Hal graduated from Haverford College and then from Johns Hopkins School of Medicine in 1916. He interned at the Massachusetts General Hospital, followed by a residency at Boston City Hospital and a postwar residency at Johns Hopkins, where he rose to associate professor. World War II brought a second round of military service during which he served as consultant to the Southwest Pacific Theater, emerging with the rank of colonel and the Legion of Merit. Thomas practiced internal medicine in Baltimore and was the author of 57 publications, with a special interest in diseases of the thyroid and the pathophysiology of the heart and circulatory system in thyrotoxicosis. He served as president of the American Clinical and Climatological Association and of the Johns Hopkins Medical and Surgical Association (7, 19).

Hal's wife, Caroline Bedell Thomas, MD, received her medical degree from Johns Hopkins and did postgraduate fellowships at Harvard and Hopkins (Figure 3). She embarked upon a distinguished career as a cardiologist/epidemiologist, researcher, and educator at her alma mater, focusing her attention on hypertension and a pioneering study using sulfa drugs in the prevention of streptococcal infections and acute rheumatic fever. Caroline launched the Johns Hopkins Precursors Study, an important long-term (1948–1964) prospective study of disease risk factors and health outcomes, to determine precursors of hypertension and coronary heart disease among medical students. She was one of the first women to be elected to the Association of American Physicians (2022).

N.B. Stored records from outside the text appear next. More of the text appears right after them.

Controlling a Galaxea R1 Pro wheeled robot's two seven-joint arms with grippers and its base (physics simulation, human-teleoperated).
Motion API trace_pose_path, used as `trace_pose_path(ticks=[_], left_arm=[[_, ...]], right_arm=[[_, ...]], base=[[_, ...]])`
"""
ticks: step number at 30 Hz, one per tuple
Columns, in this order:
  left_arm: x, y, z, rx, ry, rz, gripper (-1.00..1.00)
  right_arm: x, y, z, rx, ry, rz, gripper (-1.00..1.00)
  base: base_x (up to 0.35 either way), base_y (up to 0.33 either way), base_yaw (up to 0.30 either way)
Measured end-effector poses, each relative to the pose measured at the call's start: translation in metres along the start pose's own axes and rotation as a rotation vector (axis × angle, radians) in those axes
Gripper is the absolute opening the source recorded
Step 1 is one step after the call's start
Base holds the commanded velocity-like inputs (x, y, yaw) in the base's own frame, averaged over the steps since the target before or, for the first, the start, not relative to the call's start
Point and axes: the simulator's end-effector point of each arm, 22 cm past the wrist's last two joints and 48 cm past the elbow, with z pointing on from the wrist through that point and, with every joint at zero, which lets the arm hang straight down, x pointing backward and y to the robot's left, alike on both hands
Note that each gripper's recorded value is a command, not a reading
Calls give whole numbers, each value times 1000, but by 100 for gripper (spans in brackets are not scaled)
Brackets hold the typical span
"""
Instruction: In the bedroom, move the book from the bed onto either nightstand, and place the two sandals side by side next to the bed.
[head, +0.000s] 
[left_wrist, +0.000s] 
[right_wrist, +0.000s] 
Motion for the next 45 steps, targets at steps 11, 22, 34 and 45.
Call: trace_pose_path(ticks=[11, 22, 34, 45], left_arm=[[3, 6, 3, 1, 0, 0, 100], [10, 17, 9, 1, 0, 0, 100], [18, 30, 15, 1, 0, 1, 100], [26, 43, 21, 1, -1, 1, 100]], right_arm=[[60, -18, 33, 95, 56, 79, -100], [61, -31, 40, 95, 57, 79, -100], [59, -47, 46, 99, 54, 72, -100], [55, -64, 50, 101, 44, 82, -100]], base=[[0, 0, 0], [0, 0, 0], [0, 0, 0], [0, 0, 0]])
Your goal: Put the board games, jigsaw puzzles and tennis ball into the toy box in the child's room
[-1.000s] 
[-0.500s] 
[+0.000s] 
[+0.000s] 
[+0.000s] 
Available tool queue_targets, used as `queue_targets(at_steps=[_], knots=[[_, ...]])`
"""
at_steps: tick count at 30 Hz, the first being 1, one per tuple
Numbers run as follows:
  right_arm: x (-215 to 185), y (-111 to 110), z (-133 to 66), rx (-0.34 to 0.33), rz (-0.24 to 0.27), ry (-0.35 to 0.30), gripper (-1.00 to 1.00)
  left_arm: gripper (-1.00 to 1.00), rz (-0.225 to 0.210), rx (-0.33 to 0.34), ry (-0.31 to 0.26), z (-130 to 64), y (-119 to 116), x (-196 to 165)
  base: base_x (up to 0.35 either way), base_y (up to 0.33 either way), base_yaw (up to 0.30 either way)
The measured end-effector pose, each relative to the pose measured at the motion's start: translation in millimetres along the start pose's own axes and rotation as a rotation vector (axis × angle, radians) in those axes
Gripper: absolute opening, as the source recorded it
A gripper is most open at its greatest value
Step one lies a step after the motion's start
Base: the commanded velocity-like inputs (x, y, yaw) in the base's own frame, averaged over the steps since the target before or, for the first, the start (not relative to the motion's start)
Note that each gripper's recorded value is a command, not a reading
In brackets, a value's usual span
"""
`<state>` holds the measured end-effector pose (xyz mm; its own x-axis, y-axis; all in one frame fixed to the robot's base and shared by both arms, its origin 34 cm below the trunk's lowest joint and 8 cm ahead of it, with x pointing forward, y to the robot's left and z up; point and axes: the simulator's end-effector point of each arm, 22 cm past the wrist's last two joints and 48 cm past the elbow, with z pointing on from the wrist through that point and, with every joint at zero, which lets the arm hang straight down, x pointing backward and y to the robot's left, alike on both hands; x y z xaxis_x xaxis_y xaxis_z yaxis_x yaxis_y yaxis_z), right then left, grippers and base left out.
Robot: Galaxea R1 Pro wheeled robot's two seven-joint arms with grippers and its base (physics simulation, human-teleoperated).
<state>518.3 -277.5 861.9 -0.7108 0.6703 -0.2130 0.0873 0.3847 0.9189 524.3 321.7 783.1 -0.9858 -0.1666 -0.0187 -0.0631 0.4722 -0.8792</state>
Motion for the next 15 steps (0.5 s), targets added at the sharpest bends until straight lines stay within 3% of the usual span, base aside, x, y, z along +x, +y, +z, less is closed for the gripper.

When Osler left Hopkins to assume the Regius Professorship at Oxford, he distributed some of his possessions to the “latch-keyers,” a group of young doctors who had keys to his Franklin Street home and the use of his library (23). The ornate wooden chair that Osler often used in his office went to Henry M. Thomas Sr. and then passed to his son Hal and then to Hal's wife, Caroline, who bequeathed the chair to Hopkins. Her son Henry (“Harry”) M. Thomas III, MD (1936–), a retired internist/pulmonologist and Johns Hopkins graduate, revealed:

The chair was greatly valued in the family. … My mother felt that she and the Precursors Study were quintessentially Hopkins, in the tradition of Osler, and proudly kept the Osler chair in the study offices. In 1984, at age 79, she willed the chair to the Medical Archives, to be displayed in the Precursors Study library, and her will took effect at her death in 1997 (24, 25).

Osler's desk (at which he wrote The Principles and Practice of Medicine) had originally been given to Dr. Julius Friedenwald (1866–1941), distinguished University of Maryland gastroenterologist, who bequeathed it to Johns Hopkins. In 2005 this companion office chair was reunited with Osler's desk in the Osler Textbook Room beneath the dome at the Johns Hopkins Hospital—a centennial journey that Henry M. Thomas III believes should be used to “solidify the memory of a remarkable man who embodied the hospital and the medical school” (20, 2426).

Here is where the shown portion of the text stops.